Jason Baird Jackson
Associate Professor of Folklore;
Director, Mathers Museum of World Cultures
Office: 508 N. Fess 301 via 206
Phone: (812) 856-1868
E-mail: jbj
indiana.edu
Education
- Ph.D. Indiana University, 1998
Research Interests
- Cultural endangerment and revitalization; material culture; belief and ritual; cultural history; verbal art; museum work; American and Native American Studies (Eastern North America)
Courses Recently Taught
- The New Social Problems: Expressive & Communal Responses
- Native American Folklore
- Public Practice in Folklore & Ethnomusicology
- Curatorship
- Theories of Material Culture
Awards and Distinctions
- 2010-11: GPSO/IU Graduate School Faculty Mentor Award
- 2005: IU Trustees Teaching Award
Publication Highlights
- "The Story of Colonialism, or Rethinking the Ox-Hide Purchase in Native North America and Beyond." The Journal of American Folklore. 126 (499) (2013): 31-54.
- (editor) Yuchi Indian Histories Before the Removal Era. (Lincoln: University of Nebraska Press, 2012).
- We are the One Percent: Open Access in the Era of Occupy Wall Street. Anthropologies. 12 (2012). [open access!]
- "Pictureing Traditional Culture: Heritage as Subject and Motivation in the Work of Three Muscogee (Creek) Painters." American Indian Magazine. 37(1) (2011):64-73.
- "Boasian Ethnography and Contemporary Intellectual Property Debates. Proceedings of the American Philosophical Society. 154(1) (2010):40-49.
- (with Christopher Kelty, Michael M. J. Fischer, Alex “Rex” Golub, Kimberly Christen, Michael F. Brown, and Tom Boellstorff) “Anthropology of/in Circulation: the Future of Open Access and Scholarly Societies.” Cultural Anthropology. 23(3) (2008):559-588. [open access!]
- Yuchi Ceremonial Life: Performance, Meaning and Tradition in a Contemporary American Indian Community. Studies in the Anthropology of North American Indians. (Lincoln: University of Nebraska Press, 2003).
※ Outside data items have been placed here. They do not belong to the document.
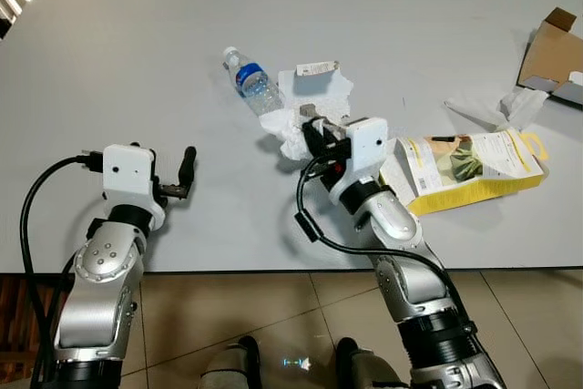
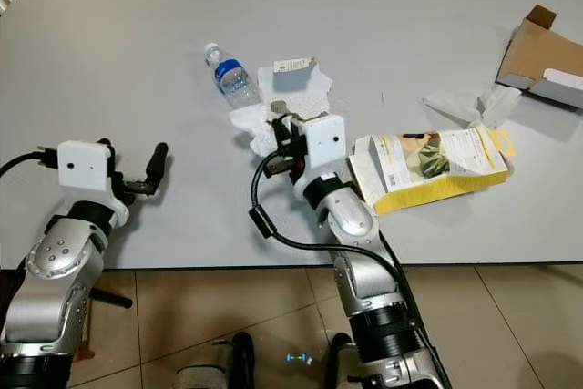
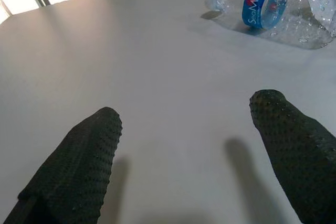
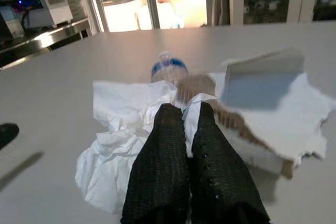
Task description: Picking trash to rubbish bin
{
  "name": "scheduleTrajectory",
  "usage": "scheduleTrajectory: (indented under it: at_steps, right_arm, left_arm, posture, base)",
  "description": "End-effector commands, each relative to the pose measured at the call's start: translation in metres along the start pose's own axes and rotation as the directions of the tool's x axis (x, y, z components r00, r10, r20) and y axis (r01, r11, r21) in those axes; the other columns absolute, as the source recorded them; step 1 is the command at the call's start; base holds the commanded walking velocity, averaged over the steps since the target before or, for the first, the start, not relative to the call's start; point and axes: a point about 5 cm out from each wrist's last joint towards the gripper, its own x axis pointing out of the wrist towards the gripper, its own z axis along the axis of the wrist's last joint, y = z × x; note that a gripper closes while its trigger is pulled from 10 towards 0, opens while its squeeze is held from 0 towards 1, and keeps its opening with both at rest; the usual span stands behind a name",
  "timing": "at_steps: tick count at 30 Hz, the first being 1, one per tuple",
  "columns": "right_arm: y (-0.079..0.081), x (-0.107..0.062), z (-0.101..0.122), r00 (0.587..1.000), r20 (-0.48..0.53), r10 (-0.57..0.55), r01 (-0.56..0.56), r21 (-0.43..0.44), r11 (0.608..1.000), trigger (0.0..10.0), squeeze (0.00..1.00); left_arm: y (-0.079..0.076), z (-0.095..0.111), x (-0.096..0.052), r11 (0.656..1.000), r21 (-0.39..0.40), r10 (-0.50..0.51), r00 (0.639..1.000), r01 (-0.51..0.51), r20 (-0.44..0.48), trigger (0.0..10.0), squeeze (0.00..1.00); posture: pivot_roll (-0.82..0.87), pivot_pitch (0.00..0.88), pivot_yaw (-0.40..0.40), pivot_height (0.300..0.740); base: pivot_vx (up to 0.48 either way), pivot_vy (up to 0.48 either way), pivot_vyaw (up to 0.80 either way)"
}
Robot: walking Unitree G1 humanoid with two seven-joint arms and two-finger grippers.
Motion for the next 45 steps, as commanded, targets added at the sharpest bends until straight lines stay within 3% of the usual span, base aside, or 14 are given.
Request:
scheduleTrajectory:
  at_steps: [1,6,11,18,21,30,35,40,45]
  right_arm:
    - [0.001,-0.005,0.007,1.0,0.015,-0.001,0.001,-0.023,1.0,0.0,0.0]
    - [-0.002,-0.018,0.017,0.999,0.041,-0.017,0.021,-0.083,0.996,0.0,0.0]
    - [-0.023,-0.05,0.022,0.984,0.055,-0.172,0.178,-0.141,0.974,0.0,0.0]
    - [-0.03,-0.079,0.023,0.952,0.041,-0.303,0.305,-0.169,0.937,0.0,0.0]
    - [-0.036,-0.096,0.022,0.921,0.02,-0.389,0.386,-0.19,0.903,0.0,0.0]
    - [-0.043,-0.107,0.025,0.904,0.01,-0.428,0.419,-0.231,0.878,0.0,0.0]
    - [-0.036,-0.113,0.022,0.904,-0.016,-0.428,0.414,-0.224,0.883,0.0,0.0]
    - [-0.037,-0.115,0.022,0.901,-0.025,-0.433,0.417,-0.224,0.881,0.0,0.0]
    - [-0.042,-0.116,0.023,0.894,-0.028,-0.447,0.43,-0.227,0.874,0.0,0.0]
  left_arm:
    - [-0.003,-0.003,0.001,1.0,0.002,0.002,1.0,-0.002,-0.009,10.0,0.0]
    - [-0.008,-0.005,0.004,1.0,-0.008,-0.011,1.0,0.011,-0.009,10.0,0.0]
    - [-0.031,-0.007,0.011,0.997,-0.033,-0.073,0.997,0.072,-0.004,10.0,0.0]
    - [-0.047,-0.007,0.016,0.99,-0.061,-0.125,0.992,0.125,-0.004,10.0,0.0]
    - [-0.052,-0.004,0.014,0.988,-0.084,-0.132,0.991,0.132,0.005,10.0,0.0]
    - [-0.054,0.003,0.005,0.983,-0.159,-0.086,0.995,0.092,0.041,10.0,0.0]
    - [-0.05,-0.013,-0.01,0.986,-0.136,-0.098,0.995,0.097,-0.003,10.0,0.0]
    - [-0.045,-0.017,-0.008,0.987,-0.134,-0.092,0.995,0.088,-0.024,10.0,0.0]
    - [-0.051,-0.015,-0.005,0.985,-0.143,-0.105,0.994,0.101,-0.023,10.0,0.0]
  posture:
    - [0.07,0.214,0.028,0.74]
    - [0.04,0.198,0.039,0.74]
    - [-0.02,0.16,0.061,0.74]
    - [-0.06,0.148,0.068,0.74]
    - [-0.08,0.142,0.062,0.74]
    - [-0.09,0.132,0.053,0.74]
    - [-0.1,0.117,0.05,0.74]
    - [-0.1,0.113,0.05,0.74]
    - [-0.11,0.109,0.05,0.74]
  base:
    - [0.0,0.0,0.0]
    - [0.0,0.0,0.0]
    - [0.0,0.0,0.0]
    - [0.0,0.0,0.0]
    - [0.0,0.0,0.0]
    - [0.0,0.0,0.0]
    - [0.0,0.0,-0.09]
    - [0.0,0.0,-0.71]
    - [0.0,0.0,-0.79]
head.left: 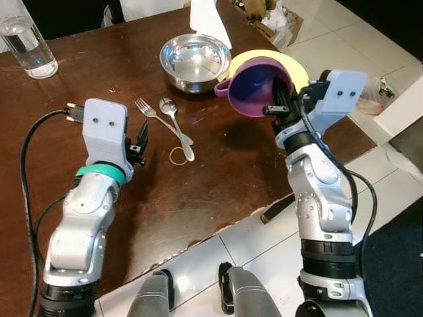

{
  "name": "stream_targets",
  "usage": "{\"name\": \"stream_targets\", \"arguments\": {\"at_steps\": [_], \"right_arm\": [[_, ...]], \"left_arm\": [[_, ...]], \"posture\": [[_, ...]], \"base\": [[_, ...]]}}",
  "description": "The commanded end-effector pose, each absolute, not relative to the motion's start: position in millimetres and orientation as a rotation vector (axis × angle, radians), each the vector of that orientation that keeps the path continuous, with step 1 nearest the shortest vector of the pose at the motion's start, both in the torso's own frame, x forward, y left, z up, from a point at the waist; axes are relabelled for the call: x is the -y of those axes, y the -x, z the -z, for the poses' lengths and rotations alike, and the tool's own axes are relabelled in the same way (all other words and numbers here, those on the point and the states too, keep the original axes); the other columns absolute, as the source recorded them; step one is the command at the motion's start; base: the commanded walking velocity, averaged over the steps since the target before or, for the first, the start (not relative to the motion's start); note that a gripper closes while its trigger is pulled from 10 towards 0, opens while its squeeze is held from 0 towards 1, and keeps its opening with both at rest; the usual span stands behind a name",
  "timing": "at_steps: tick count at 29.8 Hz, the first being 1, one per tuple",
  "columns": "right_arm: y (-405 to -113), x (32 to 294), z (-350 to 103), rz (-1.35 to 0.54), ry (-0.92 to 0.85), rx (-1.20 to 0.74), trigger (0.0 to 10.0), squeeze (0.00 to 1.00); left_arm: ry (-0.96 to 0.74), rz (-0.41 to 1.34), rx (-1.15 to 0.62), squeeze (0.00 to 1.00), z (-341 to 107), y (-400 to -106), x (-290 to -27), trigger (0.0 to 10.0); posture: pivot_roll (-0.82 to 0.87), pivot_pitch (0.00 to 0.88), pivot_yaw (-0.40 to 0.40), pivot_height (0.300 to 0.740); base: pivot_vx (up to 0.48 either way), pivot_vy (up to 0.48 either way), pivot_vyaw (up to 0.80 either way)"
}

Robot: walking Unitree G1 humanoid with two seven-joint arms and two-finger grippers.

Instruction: Setting the table

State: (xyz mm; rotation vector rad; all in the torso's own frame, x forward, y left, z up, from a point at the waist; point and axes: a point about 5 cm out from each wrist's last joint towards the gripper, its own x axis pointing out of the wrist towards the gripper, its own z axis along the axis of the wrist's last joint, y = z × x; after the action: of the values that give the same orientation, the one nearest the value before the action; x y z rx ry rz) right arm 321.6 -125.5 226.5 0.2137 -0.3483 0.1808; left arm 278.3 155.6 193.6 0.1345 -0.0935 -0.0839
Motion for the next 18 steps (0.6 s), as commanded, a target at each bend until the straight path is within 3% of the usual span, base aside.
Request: {"name": "stream_targets", "arguments": {"at_steps": [1, 18], "right_arm": [[-321, 129, -222, -0.164, -0.203, 0.335, 10.0, 0.00], [-322, 134, -213, -0.160, -0.177, 0.282, 10.0, 0.00]], "left_arm": [[-0.143, 0.077, 0.104, 0.00, -193, -276, -153, 10.0], [-0.116, 0.041, 0.133, 0.00, -197, -290, -154, 10.0]], "posture": [[-0.01, 0.124, 0.000, 0.740], [-0.09, 0.113, -0.018, 0.740]], "base": [[0.000, 0.000, 0.00], [0.000, 0.000, 0.00]]}}
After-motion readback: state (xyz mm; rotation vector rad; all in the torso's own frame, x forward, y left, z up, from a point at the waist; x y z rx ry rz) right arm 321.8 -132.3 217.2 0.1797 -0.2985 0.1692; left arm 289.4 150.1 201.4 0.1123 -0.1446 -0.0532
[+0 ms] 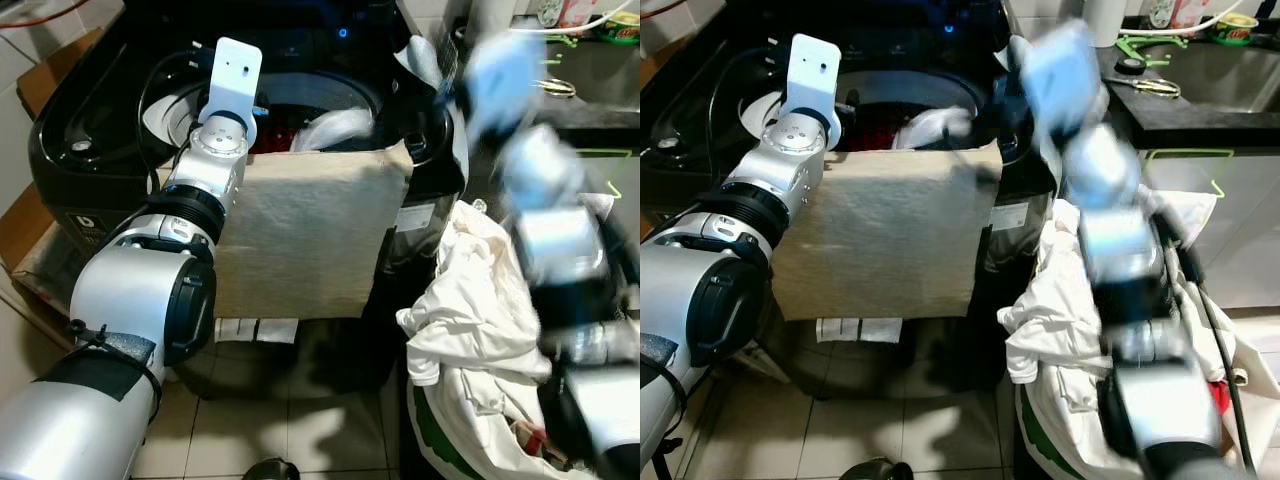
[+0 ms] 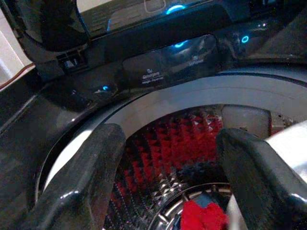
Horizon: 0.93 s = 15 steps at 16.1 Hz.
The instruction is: Clothes washing
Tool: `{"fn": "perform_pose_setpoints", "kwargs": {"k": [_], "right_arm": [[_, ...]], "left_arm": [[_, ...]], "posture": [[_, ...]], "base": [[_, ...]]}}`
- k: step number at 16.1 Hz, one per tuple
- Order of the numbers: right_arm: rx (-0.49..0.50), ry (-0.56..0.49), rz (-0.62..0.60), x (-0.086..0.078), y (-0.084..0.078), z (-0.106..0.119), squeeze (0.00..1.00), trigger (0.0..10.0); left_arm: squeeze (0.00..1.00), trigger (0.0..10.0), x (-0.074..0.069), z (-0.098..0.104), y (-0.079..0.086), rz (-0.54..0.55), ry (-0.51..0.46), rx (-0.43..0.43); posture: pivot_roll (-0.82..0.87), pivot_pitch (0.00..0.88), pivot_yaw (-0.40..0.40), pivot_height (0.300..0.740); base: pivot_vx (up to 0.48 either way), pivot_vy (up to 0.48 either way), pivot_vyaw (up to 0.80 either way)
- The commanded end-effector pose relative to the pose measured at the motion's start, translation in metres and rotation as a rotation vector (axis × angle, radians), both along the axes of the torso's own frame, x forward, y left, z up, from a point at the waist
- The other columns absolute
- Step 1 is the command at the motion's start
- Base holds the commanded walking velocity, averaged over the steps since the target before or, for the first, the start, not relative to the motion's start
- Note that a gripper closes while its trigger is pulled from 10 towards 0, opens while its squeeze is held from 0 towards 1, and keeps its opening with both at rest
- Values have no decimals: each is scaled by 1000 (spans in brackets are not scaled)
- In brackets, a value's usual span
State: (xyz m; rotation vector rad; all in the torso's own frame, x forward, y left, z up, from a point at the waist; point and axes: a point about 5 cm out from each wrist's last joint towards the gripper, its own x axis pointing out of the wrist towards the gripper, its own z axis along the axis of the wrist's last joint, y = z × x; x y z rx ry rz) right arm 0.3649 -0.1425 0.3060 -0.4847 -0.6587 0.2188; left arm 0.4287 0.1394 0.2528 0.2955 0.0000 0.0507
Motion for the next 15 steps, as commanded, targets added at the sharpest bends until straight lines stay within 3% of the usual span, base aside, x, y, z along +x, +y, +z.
{"fn": "perform_pose_setpoints", "kwargs": {"k": [1,3,5,6,9,12,13,15], "right_arm": [[23,108,13,7,2,-20,0,10000],[125,192,85,2,12,-38,0,10000],[211,245,148,-18,29,-71,0,10000],[211,245,148,-18,29,-71,0,10000],[218,169,184,-54,40,-91,0,10000],[204,124,176,-70,36,-96,0,10000],[192,107,176,-74,36,-97,0,10000],[166,107,177,-89,31,-108,0,10000]], "left_arm": [[0,10000,-1,-3,2,6,0,6],[0,10000,-2,-15,6,3,17,14],[0,10000,-7,-28,17,3,-16,-22],[0,10000,-7,-28,17,3,-16,-22],[0,10000,-15,-8,29,-37,-264,-134],[0,10000,-30,4,41,-61,-402,-216],[0,10000,-35,2,42,-67,-414,-218],[0,10000,-58,-15,47,-79,-450,-194]], "posture": [[-34,0,24,740],[-27,0,20,740],[-23,0,25,740],[-23,0,25,740],[-24,0,28,740],[-18,0,29,740],[-17,0,31,740],[-7,0,31,740]], "base": [[0,0,0],[0,0,0],[0,0,0],[0,0,0],[0,0,0],[0,0,0],[0,0,0],[0,0,0]]}}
I am a folklorist and ethnologist whose teaching and research work bridges the fields of folklore, cultural anthropology, linguistic anthropology and ethnohistory. I have collaborated with Native American communities in Oklahoma (USA) since 1993, when I began a lifelong personal and research relationship with the Yuchi people. My studies concern, most centrally, the nature of customary arts, practices and beliefs and the role that these play in social life. In addition to the ethnography and ethnology of Eastern North America, I am increasingly also pursuing projects exploring emerging issues (often quite contested) in the areas of intellectual property, cultural property and heritage policy. Lastly, most of my career has been spent working as a curator in museum contexts and I remain deeply engaged with research in, and teaching about, museums, especially museums of art and ethnography. I previously served (2005-2009) as the editor of the journal Museum Anthropology and I founded and now edit the open access journal Museum Anthropology Review. Among my current projects is a book on the role of community rituals in shaping historical consciousness among the native peoples of Eastern North America. In this project I am seeking to extend the arguments of my first book, Yuchi Ceremonial Life: Performance, Meaning and Tradition in a Contemporary American Indian Community (University of Nebraska Press, 2003) and the forthcoming volume Yuchi Folklore (University of Oklahoma Press, 2013). Learn more about my teaching, curatorial and research work online at: www.jasonbairdjackson.com. Learn more about the Mathers Museum of World Cultures, for which I serve as Director, online at: www.mathers.indiana.edu.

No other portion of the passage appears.